**What is expected**
Find the lines holding the string "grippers" in the data, then copy all of them.

**Dataset excerpt**

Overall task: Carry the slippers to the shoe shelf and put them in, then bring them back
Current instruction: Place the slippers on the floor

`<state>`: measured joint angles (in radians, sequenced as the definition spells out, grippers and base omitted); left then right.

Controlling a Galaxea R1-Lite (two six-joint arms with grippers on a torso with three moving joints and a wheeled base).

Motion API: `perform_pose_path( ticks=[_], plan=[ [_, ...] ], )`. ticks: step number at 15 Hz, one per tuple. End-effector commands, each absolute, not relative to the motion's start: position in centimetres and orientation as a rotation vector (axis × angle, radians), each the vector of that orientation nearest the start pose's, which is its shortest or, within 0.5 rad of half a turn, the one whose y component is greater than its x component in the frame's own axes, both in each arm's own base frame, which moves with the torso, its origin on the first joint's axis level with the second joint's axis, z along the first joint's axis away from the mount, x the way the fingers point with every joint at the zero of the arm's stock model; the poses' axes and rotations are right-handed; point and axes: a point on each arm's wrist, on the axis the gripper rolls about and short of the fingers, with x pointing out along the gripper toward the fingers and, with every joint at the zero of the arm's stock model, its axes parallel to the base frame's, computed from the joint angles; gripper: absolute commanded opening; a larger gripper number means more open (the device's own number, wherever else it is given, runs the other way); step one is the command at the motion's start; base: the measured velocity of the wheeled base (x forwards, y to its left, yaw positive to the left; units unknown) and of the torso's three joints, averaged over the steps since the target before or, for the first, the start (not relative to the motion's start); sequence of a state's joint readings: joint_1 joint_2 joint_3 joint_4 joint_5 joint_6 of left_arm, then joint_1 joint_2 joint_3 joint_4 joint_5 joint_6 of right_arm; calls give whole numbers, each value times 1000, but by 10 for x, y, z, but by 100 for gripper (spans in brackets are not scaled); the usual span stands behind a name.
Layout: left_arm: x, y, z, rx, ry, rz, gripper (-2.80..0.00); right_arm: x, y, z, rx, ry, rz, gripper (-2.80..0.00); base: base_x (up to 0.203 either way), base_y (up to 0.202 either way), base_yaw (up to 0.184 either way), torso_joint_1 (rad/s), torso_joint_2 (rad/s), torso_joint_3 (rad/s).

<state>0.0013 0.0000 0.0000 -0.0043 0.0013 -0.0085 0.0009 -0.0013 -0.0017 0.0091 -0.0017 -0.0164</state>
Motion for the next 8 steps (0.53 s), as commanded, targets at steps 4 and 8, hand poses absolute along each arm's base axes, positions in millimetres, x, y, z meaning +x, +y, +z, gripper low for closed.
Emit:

**Result**
`<state>`: measured joint angles (in radians, sequenced as the definition spells out, grippers and base omitted); left then right.
Controlling a Galaxea R1-Lite (two six-joint arms with grippers on a torso with three moving joints and a wheeled base).

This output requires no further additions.